═══ Given material

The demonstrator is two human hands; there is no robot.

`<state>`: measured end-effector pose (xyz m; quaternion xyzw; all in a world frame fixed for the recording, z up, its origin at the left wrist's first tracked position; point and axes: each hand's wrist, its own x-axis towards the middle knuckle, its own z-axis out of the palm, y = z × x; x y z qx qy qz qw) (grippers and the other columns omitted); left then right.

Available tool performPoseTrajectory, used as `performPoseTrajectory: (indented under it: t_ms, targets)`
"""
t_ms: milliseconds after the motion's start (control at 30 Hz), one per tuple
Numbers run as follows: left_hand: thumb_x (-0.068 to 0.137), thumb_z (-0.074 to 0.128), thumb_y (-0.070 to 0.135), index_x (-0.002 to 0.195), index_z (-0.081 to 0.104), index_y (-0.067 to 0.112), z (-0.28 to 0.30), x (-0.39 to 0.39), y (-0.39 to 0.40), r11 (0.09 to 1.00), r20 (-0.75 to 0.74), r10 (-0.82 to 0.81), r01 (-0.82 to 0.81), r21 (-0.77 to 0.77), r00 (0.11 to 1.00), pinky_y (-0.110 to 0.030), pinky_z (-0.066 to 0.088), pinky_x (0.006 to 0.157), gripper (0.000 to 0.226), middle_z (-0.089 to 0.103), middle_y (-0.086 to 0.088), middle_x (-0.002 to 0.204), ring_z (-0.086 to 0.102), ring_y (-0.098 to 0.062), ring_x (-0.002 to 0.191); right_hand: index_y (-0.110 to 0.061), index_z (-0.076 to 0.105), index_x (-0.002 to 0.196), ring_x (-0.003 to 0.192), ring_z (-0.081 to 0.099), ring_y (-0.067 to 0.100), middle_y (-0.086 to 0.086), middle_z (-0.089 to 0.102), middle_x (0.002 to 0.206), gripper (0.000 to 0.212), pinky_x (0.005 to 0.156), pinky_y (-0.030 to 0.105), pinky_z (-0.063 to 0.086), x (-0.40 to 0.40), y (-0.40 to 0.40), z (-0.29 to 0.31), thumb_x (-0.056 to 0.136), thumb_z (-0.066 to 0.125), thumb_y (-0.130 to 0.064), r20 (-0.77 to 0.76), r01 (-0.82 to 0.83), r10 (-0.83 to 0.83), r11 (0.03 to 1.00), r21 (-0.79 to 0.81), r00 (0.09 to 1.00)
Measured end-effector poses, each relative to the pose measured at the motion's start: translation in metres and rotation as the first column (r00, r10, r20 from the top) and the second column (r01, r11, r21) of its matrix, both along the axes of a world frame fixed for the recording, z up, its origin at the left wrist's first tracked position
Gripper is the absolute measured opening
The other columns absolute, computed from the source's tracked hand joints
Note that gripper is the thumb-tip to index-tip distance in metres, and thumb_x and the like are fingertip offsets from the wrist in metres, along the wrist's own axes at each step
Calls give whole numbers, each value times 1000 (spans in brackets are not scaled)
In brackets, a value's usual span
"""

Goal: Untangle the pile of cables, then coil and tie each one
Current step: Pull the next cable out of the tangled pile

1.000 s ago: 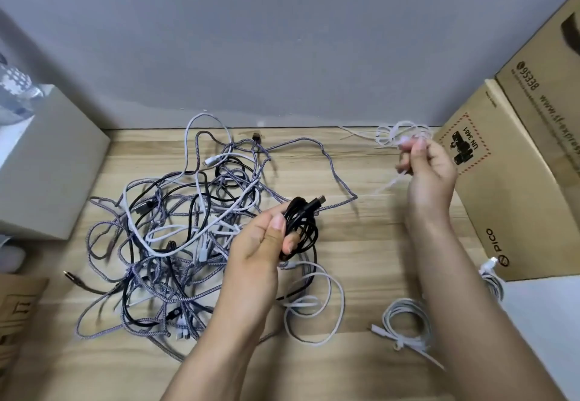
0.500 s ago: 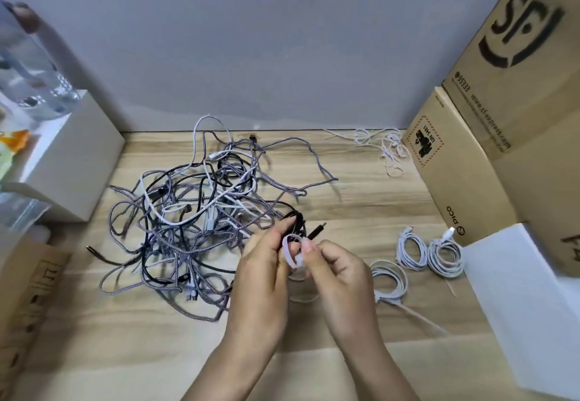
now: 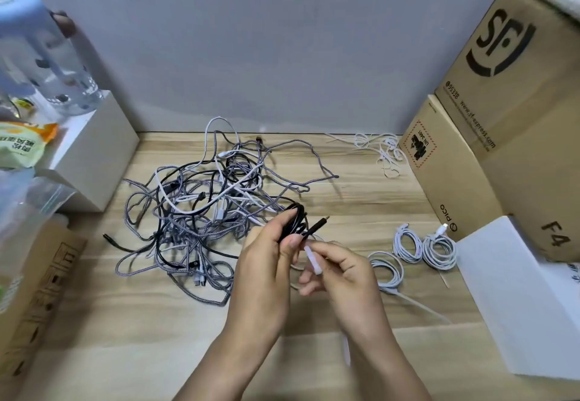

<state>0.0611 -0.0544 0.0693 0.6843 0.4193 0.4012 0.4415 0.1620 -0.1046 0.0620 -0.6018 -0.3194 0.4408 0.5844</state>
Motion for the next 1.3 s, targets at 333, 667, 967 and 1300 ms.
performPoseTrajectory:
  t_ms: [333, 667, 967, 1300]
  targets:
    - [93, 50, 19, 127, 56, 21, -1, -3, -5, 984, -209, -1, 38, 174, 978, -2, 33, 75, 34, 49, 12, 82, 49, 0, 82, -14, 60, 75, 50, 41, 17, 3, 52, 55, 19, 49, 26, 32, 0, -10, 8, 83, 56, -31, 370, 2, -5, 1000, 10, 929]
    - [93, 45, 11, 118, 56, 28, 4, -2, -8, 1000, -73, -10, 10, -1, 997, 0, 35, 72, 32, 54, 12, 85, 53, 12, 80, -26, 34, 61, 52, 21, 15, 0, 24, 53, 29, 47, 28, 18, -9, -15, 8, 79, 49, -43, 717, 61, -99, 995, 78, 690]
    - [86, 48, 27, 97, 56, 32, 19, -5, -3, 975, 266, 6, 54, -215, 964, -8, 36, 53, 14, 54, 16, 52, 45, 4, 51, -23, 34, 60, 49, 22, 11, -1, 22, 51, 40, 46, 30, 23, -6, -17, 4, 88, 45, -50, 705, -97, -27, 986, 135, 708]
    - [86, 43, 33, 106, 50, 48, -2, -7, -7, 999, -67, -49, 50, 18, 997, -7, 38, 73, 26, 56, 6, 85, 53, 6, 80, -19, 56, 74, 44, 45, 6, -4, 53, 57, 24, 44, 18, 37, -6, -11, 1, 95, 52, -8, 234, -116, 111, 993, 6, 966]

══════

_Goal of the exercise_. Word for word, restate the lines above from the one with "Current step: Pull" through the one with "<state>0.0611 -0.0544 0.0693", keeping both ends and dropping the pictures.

_Result_.
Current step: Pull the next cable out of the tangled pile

1.000 s ago: 
0.500 s ago: 
now: 

<state>0.0611 -0.0544 0.0693 0.6843 0.4193 0.4012 0.4415 0.1620 -0.1046 0.0620 -0.6018 -0.3194 0.4408 0.5844</state>

There is no more to the answer.